Ella se aparta el pelo de la cara, y él ve qué es lo que estaba ocultando: la más leve sonrisa.

– Veneno -dice con la misma suavidad-. ¿Duele el veneno?

– ¿Y cómo lo hiciste? -pregunta él para ganar tiempo, mientras la mente se le dispara.

– Cuando le di un trozo de pan. No lo vio nadie.

Rememora la escena que de forma tan extraña le afectó: aquella reverencia a la antigua usanza, la ofrenda de comida a la prisionera.

– ¿Y ella lo sabía? -musita con la boca seca.

– Sí.

– ¿Estás segura? ¿Seguro que sabía qué era?

Asiente. Al recordar qué rígida, qué desagradecida estuvo la finesa en aquel momento, no duda más de ella.

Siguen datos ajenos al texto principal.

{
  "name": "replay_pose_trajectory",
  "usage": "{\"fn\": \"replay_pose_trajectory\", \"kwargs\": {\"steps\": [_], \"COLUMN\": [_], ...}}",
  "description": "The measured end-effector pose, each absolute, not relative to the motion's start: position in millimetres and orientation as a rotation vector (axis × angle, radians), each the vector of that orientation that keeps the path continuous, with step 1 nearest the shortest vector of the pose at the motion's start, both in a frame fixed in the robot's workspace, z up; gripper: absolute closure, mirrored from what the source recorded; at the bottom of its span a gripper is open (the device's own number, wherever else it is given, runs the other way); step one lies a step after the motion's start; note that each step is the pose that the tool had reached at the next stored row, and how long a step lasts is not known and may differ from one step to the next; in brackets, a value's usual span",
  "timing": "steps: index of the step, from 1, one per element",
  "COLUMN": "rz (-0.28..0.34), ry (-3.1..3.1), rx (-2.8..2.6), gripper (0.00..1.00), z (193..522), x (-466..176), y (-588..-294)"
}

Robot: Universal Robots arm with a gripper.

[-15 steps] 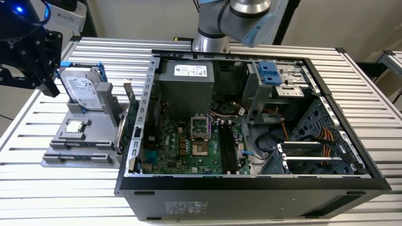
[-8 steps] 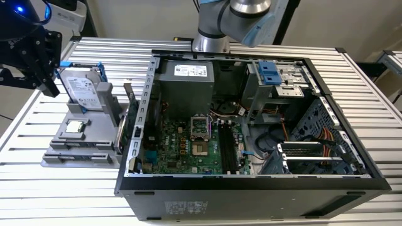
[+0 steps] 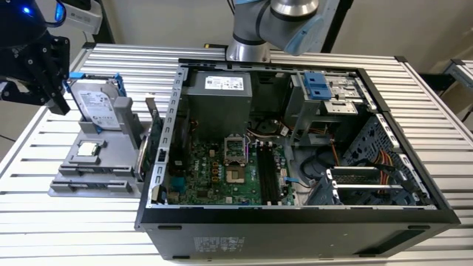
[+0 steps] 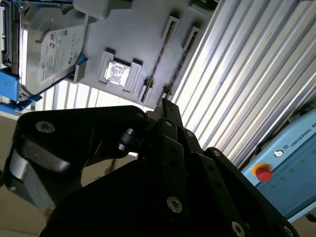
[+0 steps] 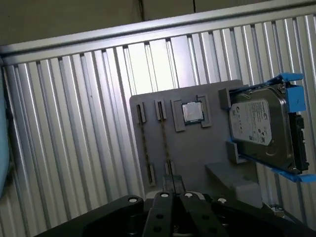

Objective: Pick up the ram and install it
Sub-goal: 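Pick up the ram and move it above insertion slot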

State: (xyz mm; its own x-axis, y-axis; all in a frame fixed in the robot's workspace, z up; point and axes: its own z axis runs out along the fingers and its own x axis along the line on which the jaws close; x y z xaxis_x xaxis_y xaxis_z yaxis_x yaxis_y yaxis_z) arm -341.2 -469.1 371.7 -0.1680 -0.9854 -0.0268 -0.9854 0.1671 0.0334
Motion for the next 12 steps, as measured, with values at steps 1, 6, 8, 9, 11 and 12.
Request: {"fn": "replay_pose_trajectory", "kwargs": {"steps": [1,6,8,9,11,12], "rz": [-0.067,-0.064,-0.063,-0.063,-0.062,-0.061], "ry": [-2.387,-2.313,-2.284,-2.270,-2.241,-2.227], "rx": [2.040,2.122,2.152,2.167,2.196,2.210], "gripper": [1.00,1.00,1.00,1.00,1.00,1.00], "z": [371.5,370.9,370.6,370.5,370.3,370.2], "x": [-341.3,-341.3,-341.3,-341.3,-341.3,-341.3], "y": [-469.1,-469.1,-469.1,-469.1,-469.1,-469.1]}}
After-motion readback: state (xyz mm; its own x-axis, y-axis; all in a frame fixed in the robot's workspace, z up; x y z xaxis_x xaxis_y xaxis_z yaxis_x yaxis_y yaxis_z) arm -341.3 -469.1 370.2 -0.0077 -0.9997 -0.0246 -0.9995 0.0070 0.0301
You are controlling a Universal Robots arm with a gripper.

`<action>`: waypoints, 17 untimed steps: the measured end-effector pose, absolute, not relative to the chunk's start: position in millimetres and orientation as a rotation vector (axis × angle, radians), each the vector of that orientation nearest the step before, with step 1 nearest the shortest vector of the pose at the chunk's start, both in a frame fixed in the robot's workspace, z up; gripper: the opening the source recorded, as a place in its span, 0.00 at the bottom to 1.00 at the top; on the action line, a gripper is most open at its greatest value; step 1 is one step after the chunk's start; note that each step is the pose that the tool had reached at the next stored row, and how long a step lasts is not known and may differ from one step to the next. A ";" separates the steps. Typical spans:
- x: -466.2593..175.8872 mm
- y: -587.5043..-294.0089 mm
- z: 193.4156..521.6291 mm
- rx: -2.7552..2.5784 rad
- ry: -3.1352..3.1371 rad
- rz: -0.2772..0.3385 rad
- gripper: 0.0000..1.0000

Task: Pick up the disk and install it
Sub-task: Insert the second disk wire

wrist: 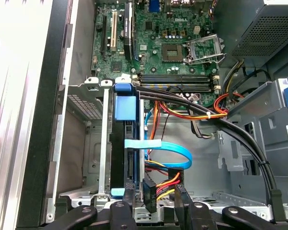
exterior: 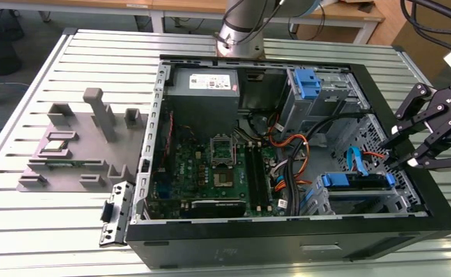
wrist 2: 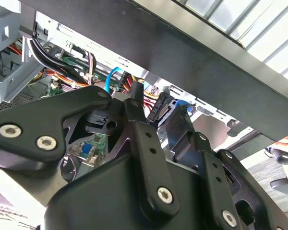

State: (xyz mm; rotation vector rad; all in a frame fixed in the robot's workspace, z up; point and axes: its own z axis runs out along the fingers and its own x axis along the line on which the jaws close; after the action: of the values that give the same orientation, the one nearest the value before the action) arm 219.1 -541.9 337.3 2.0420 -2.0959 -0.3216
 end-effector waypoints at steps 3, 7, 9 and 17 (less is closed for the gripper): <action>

– Pero ¿cómo encontraste tú el veneno?

– Lo dejó Sergei Gennadevich para ella.

– ¿Qué más cosas dejó?

– La bandera.

– ¿La bandera y qué más?

– Algunas otras cosas. Me pidió que se las guardase.

– Enséñamelas.

La niña se levanta como puede; se arrodilla, busca a tientas entre los muelles del somier y saca un envoltorio de lienzo. Lo abre sobre la cama. Un revólver americano y cartuchos. Panfletos. Un monedero de algodón con un largo cordel de cierre.

– El veneno está ahí -dice Matryona.

Afloja el cordel y vierte el contenido: tres cápsulas de cristal que contienen un fino polvo de color verdoso.

– ¿Esto es lo que le diste?

Asiente.

– Tenía que haber llevado uno igual atado al cuello, pero se olvidó-hábilmente se cuelga el cordel del cuello, de modo que el monedero le cuelga entre los senos, como un medallón-. Si lo hubiese llevado, nunca la habrían detenido.

– Así que le diste una de estas…

– Ella la necesitaba para cumplir su juramento. Haría cualquier cosa por Sergei Gennadevich.

– Puede ser. Eso es lo que dice Sergei Gennadevich, desde luego. Sin embargo, si no le hubieses dado el veneno, le habría sido más fácil incumplir la promesa que le hizo a Sergei Gennadevich y que tan difícil es de cumplir, ¿no?